=== YOUR TASK ===
Please copy, exactly as they appear below, the lines from the one containing "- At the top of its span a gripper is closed" through the one containing "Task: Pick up".

=== DATA ===

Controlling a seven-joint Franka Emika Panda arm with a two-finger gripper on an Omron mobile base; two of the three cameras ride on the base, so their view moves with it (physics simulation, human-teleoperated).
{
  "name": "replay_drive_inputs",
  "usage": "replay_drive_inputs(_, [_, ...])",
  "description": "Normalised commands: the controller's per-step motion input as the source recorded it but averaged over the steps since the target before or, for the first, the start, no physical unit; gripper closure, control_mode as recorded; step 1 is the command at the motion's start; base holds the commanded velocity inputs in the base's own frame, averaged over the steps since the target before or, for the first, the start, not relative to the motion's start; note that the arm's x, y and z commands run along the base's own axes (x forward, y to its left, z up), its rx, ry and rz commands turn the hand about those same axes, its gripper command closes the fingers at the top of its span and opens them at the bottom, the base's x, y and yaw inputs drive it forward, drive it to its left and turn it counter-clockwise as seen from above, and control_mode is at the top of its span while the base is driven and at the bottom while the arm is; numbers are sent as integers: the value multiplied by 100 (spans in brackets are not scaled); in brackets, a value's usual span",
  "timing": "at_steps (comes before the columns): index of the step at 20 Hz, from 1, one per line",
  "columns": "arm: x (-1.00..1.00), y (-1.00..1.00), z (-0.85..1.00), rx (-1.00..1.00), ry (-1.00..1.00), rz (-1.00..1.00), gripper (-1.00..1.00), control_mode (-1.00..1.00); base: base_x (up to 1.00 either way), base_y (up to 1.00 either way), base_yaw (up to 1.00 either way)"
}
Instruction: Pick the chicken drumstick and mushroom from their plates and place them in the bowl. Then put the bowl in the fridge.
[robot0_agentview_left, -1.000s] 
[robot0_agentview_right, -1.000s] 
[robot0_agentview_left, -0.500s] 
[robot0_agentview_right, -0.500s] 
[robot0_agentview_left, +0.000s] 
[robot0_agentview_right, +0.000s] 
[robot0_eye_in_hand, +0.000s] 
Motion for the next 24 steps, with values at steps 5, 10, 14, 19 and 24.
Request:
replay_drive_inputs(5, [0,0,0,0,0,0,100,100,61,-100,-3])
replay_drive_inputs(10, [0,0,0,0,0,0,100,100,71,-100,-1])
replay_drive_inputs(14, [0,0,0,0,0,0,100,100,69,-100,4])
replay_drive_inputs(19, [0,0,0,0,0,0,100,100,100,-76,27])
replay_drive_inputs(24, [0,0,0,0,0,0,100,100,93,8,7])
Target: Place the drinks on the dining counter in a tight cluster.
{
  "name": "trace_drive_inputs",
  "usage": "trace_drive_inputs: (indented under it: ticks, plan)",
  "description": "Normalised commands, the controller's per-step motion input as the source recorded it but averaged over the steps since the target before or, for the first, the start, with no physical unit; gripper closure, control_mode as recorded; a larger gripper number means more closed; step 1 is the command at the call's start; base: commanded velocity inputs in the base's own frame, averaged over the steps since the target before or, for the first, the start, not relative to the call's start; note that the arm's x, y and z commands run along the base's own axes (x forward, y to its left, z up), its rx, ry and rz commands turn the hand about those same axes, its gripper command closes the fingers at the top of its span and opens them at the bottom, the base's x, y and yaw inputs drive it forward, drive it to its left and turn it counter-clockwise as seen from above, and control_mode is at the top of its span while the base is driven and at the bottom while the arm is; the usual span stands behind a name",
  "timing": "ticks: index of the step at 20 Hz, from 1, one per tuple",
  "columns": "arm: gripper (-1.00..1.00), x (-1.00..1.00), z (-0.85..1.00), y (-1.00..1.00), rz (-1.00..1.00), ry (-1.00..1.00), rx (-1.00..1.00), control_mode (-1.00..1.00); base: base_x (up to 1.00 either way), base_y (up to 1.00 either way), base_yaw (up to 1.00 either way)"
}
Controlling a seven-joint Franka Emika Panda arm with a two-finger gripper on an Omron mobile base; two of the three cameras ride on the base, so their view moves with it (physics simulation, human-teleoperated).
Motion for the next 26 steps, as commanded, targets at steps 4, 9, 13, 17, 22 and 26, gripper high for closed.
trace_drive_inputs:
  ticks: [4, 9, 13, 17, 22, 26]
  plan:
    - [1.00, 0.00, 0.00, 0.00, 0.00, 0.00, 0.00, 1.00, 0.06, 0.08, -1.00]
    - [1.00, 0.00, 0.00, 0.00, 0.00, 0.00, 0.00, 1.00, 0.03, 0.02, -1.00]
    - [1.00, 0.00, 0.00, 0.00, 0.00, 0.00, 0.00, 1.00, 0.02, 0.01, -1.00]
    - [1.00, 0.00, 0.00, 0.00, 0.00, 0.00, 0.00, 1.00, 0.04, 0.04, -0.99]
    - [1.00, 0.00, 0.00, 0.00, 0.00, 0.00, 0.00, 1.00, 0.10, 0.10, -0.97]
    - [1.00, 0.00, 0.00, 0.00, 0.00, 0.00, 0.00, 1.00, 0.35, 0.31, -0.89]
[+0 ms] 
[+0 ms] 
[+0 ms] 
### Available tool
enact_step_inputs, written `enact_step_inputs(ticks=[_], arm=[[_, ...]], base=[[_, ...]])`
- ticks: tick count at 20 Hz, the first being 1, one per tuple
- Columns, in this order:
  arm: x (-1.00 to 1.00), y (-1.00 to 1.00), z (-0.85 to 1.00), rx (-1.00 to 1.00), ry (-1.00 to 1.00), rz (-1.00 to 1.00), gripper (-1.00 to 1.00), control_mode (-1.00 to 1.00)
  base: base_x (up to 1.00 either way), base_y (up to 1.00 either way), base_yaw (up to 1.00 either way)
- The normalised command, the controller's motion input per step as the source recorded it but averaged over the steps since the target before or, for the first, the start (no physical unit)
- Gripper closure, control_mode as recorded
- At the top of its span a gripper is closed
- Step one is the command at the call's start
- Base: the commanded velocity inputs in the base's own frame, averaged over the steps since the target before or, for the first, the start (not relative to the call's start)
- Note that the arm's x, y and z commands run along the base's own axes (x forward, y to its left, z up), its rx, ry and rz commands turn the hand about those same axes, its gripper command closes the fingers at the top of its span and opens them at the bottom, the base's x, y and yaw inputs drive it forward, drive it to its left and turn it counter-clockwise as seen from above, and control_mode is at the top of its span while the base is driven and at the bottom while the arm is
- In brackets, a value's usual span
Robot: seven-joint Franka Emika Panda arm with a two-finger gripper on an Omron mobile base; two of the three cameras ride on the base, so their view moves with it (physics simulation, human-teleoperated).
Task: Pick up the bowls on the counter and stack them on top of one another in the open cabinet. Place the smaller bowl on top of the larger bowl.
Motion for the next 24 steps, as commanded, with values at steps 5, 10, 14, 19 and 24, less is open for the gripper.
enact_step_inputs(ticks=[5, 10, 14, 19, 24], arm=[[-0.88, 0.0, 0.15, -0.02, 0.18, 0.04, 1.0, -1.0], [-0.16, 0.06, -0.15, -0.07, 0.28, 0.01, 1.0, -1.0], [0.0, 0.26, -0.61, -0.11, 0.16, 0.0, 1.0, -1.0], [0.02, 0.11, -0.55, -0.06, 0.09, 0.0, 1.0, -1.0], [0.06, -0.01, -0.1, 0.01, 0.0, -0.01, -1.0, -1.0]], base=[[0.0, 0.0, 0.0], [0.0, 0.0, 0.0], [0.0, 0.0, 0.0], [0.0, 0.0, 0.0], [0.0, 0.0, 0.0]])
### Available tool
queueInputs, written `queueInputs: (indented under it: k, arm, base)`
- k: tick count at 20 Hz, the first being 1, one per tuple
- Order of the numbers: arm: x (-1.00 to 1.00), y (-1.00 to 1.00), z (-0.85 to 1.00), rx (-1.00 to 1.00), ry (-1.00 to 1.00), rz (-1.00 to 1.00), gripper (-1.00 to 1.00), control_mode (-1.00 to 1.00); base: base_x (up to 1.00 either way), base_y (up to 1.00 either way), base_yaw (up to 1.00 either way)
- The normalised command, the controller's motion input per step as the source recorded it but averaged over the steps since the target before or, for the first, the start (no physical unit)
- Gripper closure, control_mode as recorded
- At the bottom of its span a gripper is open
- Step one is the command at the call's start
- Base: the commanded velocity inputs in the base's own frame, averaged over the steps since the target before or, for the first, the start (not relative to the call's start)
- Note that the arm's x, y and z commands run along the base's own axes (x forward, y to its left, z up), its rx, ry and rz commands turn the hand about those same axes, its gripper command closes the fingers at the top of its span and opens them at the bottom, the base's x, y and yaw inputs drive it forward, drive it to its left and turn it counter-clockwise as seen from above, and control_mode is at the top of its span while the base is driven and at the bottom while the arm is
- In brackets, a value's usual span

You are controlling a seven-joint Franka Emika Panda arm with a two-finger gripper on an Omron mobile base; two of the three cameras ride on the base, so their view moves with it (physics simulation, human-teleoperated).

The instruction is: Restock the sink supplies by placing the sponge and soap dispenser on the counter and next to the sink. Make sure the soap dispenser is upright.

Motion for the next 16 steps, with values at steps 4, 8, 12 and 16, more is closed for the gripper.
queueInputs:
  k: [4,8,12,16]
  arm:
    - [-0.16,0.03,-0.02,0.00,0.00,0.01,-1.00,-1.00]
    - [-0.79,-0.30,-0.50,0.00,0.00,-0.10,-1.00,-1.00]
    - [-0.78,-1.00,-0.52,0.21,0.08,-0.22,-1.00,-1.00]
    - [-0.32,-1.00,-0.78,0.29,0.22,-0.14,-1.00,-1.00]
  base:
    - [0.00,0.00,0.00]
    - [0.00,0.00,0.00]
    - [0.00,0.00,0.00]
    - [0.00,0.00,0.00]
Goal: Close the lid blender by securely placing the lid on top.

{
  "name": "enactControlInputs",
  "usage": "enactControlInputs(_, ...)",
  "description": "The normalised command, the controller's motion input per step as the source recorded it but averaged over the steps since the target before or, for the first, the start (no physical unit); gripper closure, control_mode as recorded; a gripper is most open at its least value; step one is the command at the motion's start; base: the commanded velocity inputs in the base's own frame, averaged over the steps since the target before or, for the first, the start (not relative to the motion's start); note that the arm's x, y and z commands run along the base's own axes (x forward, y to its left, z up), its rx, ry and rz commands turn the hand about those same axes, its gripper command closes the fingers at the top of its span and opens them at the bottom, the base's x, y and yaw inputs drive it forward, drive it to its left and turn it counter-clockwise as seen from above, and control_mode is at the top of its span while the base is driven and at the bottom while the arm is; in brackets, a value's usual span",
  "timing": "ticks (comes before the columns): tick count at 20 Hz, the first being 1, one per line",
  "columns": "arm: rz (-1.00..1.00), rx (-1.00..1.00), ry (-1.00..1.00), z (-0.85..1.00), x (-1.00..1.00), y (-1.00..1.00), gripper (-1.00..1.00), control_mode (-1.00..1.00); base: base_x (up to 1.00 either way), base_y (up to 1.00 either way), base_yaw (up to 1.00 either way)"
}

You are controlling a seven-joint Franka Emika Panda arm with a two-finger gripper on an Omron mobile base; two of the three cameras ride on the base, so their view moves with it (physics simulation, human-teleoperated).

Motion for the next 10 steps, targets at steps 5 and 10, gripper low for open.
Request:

=== FINAL ANSWER ===
- At the top of its span a gripper is closed
- Step one is the command at the call's start
- Base: the commanded velocity inputs in the base's own frame, averaged over the steps since the target before or, for the first, the start (not relative to the call's start)
- Note that the arm's x, y and z commands run along the base's own axes (x forward, y to its left, z up), its rx, ry and rz commands turn the hand about those same axes, its gripper command closes the fingers at the top of its span and opens them at the bottom, the base's x, y and yaw inputs drive it forward, drive it to its left and turn it counter-clockwise as seen from above, and control_mode is at the top of its span while the base is driven and at the bottom while the arm is
- In brackets, a value's usual span
Robot: seven-joint Franka Emika Panda arm with a two-finger gripper on an Omron mobile base; two of the three cameras ride on the base, so their view moves with it (physics simulation, human-teleoperated).
Task: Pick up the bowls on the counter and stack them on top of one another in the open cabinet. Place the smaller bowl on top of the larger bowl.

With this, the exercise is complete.